I opened my mouth to argue, but he held out a hand and said, “You have to try it. Juniper and I will miss you, but you can visit whenever you’re in town.”

I couldn’t imagine how awkward that would be. It was irrelevant though because I wasn’t going to school. I’d decided that deliberately, separately from loving Knox and June. I loved being a nanny. I didn’t know why it’d taken me twenty-eight years to figure that out, but it had.

But clearly, Knox didn’t care what I wanted. He wasn’t open to listening to me, didn’t think I could make up my mind about my own future. I stood and stepped past him, needing space.

I walked over to the kitchen island, leaned my elbows on it, and covered my face with my hands. Putting physical distance between us didn’t help a thing. I couldn’t begin to figure out what my next move was. I was still trying to wrap my head around how everything had gone sideways in a matter of minutes.

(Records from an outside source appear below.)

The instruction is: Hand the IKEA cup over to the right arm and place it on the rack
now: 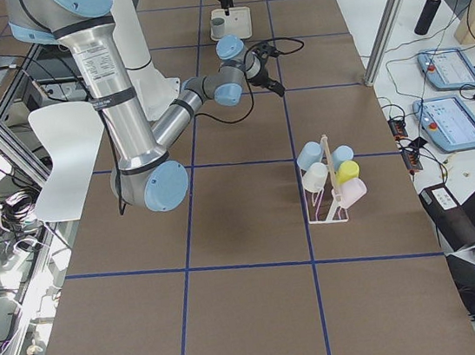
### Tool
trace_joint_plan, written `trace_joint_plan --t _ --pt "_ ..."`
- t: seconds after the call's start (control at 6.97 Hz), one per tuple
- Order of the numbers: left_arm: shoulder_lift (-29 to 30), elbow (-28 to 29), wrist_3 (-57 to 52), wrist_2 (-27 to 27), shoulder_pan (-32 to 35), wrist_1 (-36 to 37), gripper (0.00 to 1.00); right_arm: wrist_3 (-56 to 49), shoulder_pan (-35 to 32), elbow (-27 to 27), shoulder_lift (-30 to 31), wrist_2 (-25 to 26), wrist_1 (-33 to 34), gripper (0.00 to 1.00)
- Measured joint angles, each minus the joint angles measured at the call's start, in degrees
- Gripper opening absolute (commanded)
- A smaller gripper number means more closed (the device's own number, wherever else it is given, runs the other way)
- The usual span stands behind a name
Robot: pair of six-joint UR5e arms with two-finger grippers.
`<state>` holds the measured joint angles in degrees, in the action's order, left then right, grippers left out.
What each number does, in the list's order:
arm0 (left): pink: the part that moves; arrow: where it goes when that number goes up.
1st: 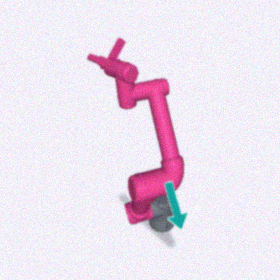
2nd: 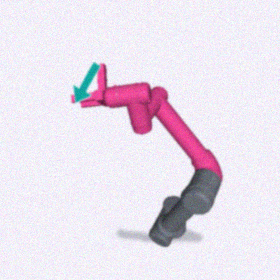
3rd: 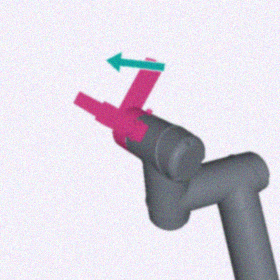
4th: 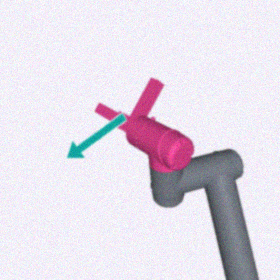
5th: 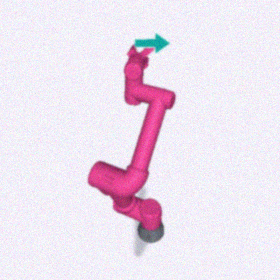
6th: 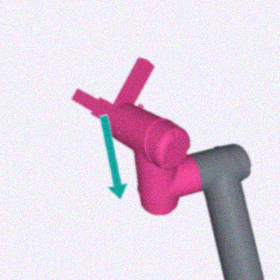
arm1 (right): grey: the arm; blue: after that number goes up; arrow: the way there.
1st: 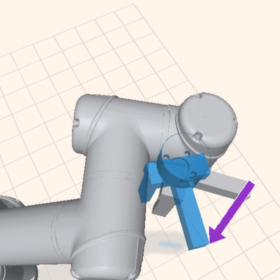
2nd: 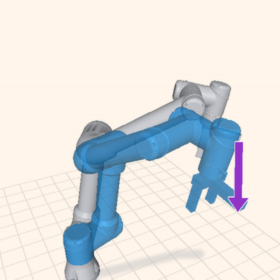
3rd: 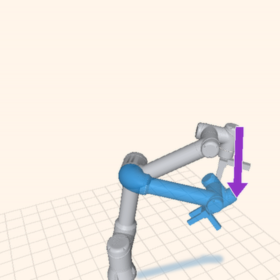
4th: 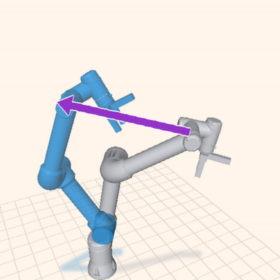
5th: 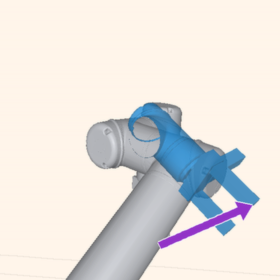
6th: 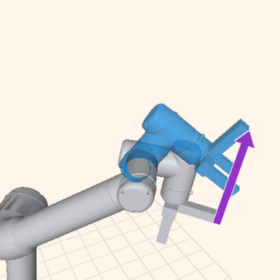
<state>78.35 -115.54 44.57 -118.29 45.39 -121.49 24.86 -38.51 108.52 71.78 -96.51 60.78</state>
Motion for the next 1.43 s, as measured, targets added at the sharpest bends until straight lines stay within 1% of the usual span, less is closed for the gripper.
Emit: trace_joint_plan --t 0.14,0.29,0.57,0.72,0.86,1.0,1.43 --pt "-0.8 0.0 0.0 0.1 -1.5 0.0 1.0 0.2 0.4 -0.1 0.0 -0.2 0.0 1.0" --pt "-1.5 0.0 0.1 0.0 -2.9 0.0 0.95 0.3 0.6 -0.1 0.0 -0.3 0.0 1.0" --pt "-2.5 0.0 0.1 -0.3 -4.5 0.0 0.39 0.4 0.7 -0.1 0.1 -0.2 0.0 1.0" --pt "-2.9 0.1 0.2 -0.5 -4.7 0.0 0.18 0.4 0.7 -0.1 0.1 -0.2 0.0 1.0" --pt "-3.0 0.1 0.6 -0.6 -4.7 -0.1 0.06 0.4 0.7 -0.1 0.2 -0.2 0.0 1.0" --pt "-2.9 0.0 2.0 -0.7 -4.9 -0.2 0.0 0.4 0.8 -0.1 0.2 -0.1 0.0 1.0" --pt "-2.5 0.1 4.6 -0.6 -5.0 -0.3 0.0 0.4 0.9 -0.2 0.2 -0.1 -0.3 1.0"
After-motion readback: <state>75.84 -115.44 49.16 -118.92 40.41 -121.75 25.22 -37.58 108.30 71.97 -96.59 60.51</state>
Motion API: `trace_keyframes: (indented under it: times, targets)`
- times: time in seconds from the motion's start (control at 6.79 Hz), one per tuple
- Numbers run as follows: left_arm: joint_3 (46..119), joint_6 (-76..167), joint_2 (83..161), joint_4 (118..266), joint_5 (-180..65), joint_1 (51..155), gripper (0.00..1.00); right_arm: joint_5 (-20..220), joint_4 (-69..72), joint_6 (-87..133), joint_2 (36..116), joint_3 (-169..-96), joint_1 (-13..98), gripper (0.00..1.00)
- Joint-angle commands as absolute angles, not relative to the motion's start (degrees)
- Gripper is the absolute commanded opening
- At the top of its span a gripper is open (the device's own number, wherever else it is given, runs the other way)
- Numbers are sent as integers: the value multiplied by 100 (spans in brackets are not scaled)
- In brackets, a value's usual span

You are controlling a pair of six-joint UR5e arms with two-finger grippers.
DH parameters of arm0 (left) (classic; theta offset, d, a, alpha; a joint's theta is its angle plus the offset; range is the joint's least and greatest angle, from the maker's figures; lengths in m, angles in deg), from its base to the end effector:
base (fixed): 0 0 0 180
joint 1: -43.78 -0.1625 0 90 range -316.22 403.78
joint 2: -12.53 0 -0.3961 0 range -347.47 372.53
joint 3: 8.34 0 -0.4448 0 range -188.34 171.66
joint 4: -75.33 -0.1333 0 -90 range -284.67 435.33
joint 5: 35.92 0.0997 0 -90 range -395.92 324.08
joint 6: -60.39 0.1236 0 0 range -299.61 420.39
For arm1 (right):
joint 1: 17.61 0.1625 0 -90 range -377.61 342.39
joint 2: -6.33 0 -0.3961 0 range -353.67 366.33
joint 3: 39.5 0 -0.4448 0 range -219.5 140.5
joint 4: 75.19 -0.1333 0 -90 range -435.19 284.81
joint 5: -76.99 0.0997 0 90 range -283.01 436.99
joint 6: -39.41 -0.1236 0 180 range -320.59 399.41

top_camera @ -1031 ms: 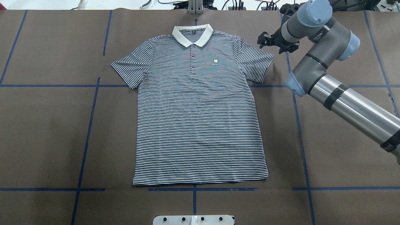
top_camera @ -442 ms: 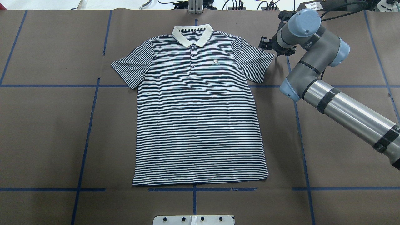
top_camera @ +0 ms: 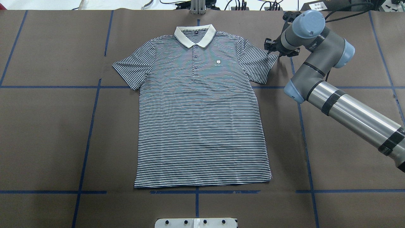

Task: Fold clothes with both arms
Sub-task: 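Move the right gripper over the shirt's shoulder and sleeve nearest it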

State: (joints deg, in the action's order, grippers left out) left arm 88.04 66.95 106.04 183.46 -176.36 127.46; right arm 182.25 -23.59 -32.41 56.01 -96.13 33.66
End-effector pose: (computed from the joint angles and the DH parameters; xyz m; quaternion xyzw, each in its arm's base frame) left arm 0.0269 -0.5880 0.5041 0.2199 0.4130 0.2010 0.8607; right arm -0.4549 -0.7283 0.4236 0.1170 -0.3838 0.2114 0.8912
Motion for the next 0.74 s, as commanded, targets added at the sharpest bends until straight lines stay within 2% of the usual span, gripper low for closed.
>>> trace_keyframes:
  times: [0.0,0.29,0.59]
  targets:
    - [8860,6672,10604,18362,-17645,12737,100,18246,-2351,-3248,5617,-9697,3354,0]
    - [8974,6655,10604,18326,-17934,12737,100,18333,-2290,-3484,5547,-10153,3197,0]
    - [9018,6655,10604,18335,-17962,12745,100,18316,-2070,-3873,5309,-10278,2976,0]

“Why don’t you go to your apartment for a few days,” he said, startling me because he was so close, right behind me. “Give yourself some space from me and June so you can think straight.”

I stood upright. Just when I’d thought it couldn’t get worse… “You want me to leave?”

“I think it’d be best. You need a clear head, away from us.”

Don’t tell me what I need. I bit down on the words, keeping them in, acknowledging that nothing I could say would change his stance. If I had to convince him, beg him, then it wasn’t the right thing anyway. I shouldn’t have to convince him to spend the future with me, or even the next month and a half.

Feeling like the rug had been ripped out from under me, I couldn’t utter an answer. I looked him in the eye, trying to reach the man I’d fallen for, checking to see if he would back down.